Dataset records

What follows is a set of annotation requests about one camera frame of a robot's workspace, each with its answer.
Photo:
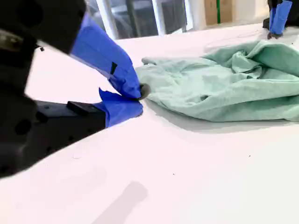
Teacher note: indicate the pale green T-shirt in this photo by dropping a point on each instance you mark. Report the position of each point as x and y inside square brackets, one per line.
[210, 81]

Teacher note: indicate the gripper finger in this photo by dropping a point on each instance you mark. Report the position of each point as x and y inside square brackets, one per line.
[283, 16]
[100, 49]
[119, 109]
[272, 21]

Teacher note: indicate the brown cardboard panel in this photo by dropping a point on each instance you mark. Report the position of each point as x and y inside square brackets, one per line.
[211, 11]

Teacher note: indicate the white window frame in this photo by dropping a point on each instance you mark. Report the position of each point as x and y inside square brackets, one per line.
[158, 16]

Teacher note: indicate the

» **GOAL OF THE EXERCISE**:
In the answer, the entries should be restated verbatim, with all pictures omitted.

» **OUTPUT OF THE EXERCISE**:
What follows is a set of annotation requests about one camera frame of a robot's workspace, each with its answer.
Photo:
Teacher note: indicate the pale green T-shirt in this photo by dropping a point on each instance you mark. Report the position of each point as x and y inside square brackets, one per line.
[210, 81]

Teacher note: indicate the gripper finger in this photo by dropping a point on each instance you mark. Report the position of each point as x and y inside square brackets, one per line.
[283, 16]
[100, 49]
[119, 109]
[272, 21]

Teacher note: indicate the brown cardboard panel in this photo by dropping a point on each instance you mark. Report the position of each point as x and y inside square brackets, one per line.
[211, 11]

Teacher note: indicate the white window frame in this photo by dropping a point on each instance you mark. Report the position of each point as x and y inside square brackets, one per line.
[158, 16]

Teacher note: indicate the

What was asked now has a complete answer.